Classic Car Appraisal Services in Haverhill MA
If you are like us, you love your car. You have probably spent countless hours and dollars making it everything you have always dreamed of. We, like you, enjoy being around car people, and more importantly cars themselves.
Although car people love to spend time and money on their cars, they all too often forget to properly value their car for insurance purposes. Dollar after dollar goes in, but never gets properly documented so that if a catastrophic event strikes, the real cost of putting the car back together gets paid by the insurance company. As collector car owners ourselves, we understand the importance of our product first hand. Fill out the form on the right to get started on your on-site Haverhill car appraisal.
Facts about Haverhill
Haverhill is a city in Essex County, Massachusetts, United States. The population was 60,879 at the 2010 census.

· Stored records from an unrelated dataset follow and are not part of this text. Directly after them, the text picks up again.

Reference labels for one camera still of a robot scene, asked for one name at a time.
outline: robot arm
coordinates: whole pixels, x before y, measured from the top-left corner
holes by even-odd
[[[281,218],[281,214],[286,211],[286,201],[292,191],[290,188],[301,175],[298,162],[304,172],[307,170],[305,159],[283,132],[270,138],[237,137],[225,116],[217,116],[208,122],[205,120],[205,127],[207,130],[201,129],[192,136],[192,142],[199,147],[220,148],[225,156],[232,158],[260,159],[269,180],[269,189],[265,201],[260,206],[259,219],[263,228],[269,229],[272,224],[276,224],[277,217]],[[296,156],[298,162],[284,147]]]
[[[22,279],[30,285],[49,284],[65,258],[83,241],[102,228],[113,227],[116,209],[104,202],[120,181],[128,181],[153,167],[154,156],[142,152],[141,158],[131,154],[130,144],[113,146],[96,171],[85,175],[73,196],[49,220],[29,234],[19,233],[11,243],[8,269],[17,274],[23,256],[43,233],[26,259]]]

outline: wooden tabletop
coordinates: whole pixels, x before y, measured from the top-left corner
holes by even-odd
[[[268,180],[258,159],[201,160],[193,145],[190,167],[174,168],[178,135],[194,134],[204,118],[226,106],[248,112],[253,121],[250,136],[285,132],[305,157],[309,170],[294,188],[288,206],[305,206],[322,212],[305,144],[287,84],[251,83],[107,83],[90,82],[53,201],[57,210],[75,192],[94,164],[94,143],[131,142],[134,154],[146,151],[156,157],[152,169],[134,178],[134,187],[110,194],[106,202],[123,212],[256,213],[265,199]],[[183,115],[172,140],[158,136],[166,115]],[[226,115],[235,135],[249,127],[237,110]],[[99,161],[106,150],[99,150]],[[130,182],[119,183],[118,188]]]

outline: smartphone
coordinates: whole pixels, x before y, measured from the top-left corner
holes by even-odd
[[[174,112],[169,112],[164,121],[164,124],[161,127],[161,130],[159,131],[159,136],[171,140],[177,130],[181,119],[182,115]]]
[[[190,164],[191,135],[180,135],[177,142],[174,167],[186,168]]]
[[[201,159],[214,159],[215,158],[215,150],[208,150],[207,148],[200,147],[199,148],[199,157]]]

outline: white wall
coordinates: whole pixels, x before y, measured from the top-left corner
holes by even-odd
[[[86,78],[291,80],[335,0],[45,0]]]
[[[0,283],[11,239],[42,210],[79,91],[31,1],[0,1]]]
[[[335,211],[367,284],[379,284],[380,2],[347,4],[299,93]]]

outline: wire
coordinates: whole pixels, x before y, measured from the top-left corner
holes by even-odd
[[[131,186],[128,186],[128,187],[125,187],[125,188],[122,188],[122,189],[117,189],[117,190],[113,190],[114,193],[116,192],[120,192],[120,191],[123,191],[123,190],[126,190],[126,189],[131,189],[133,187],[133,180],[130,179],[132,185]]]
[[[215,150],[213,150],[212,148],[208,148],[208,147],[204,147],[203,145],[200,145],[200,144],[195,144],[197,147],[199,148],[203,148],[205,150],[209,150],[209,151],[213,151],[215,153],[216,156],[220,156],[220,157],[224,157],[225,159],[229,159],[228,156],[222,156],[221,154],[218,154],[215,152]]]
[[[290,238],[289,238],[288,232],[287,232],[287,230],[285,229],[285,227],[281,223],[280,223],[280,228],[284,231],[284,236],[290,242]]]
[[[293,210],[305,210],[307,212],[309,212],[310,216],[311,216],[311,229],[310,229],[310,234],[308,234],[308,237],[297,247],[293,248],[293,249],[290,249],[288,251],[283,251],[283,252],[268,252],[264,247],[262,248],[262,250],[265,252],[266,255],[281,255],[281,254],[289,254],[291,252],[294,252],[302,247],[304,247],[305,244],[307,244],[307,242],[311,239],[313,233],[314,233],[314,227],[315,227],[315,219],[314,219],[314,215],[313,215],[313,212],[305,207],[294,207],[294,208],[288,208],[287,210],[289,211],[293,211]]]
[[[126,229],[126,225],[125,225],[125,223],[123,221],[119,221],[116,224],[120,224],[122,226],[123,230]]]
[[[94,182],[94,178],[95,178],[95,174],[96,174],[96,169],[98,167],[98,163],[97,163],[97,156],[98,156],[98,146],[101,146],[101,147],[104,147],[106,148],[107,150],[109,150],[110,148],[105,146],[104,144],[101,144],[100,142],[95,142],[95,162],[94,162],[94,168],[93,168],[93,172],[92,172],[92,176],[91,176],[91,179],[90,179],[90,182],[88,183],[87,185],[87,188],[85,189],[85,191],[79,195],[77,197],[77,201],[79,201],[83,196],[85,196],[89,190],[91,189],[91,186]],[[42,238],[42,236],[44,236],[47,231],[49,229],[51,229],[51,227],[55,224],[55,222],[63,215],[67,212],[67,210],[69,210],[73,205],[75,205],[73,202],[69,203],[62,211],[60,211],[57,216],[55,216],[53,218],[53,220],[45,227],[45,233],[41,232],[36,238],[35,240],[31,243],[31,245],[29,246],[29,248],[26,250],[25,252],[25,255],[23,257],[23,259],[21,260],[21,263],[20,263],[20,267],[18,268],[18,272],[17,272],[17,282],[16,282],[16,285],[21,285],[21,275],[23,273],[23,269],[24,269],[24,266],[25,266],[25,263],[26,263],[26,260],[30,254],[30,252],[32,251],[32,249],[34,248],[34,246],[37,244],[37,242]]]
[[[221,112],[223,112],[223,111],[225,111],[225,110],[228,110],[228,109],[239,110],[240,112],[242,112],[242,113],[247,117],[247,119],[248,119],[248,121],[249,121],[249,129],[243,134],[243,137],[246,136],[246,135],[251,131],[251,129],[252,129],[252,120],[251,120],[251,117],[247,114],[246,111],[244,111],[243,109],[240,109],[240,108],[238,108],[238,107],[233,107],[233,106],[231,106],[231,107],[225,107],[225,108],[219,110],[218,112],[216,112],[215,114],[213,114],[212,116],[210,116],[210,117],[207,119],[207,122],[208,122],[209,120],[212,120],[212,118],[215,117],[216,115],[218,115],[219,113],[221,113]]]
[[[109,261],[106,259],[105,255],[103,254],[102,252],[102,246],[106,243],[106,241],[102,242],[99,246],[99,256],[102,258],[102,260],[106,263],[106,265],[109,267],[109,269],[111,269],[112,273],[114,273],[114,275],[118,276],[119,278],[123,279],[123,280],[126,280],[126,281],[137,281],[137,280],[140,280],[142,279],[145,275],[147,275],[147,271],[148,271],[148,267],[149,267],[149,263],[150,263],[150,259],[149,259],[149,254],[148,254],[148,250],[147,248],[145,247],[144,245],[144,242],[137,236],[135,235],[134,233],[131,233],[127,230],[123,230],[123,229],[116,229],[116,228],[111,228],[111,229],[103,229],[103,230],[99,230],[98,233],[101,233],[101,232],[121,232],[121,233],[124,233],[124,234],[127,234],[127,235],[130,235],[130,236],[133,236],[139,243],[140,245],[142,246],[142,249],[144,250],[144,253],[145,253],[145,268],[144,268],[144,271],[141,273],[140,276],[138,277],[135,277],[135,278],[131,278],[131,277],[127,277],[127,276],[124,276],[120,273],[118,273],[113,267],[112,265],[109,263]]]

Located on the Merrimack River, it began as a farming community of Puritans, largely from Newbury Plantation. The land was officially purchased from the Pentuckets on November 15, 1642 (a year after incorporation) for three pounds, ten shillings. Pentucket was renamed Haverhill (after the Ward family's hometown in England) and would evolve into an important industrial center, beginning with sawmills and gristmills run by water power. In the 18th and 19th century, Haverhill developed woolen mills, tanneries, shipping and shipbuilding. The town was for many decades home to a significant shoe-making industry. By the end of 1913, one tenth of the shoes produced in the United States were made in Haverhill, and because of this the town was known for a time as the "Queen Slipper City". The city was also known for the manufacture of hats.
History - 21st century
In the 21st century, downtown Haverhill has undergone a renaissance of sorts. Housing trends, combined with a rezoning by the city led by longtime Mayor James Fiorentini and the use of Federal and State brownfield's money to clean up abandoned factories, resulted in the conversion of several abandoned factories into loft apartments and condominiums. There has been a total of $150 million in public and private investment in the downtown old factory district area. Additionally, the Washington Street area gained new dining and entertainment spots, and federal, State and local funds contributed to removing an abandoned gas station on Granite Street, cleaning up the site and converting it to a 350-space parking garage. The city was able to obtain Federal, State and local money to put in a new boardwalk and boat docks downtown. Recently, the city completed a rezoning of downtown proposed by Mayor Fiorentini designed to encourage artist loft live work space and educational uses for the downtown area. Despite the city's efforts, old buildings remain vacant or underutilized, such as the former Woolworth department store – boarded up for 40+ years at the intersection of Main Street and Merrimack Street. Recently a group purchased that building with the intention of redeveloping it, however those plans fell through. In February 2014, it was announced that plans were made to redevelop "Whites Corner" by demolishing the vacant Woolworth building along with other surrounding buildings including the former Newman's Furniture, Ocasio Building, replacing them with the new mixed-use project called Harbor Place. Those buildings along with other smaller ones were officially demolished as of March 19, 2015 making way for the construction of the Harbor Place project. As of July 23, 2016 the construction on the Harbor Place buildings are well underway as the mixed use building is near completion and the housing building is making progress. In September 2016, the Haverhill Riverfront Boardwalk overlooking the Merrimack River has opened to the public that extends from the Harbor Place buildings connecting to the other boardwalk behind Haverhill Bank.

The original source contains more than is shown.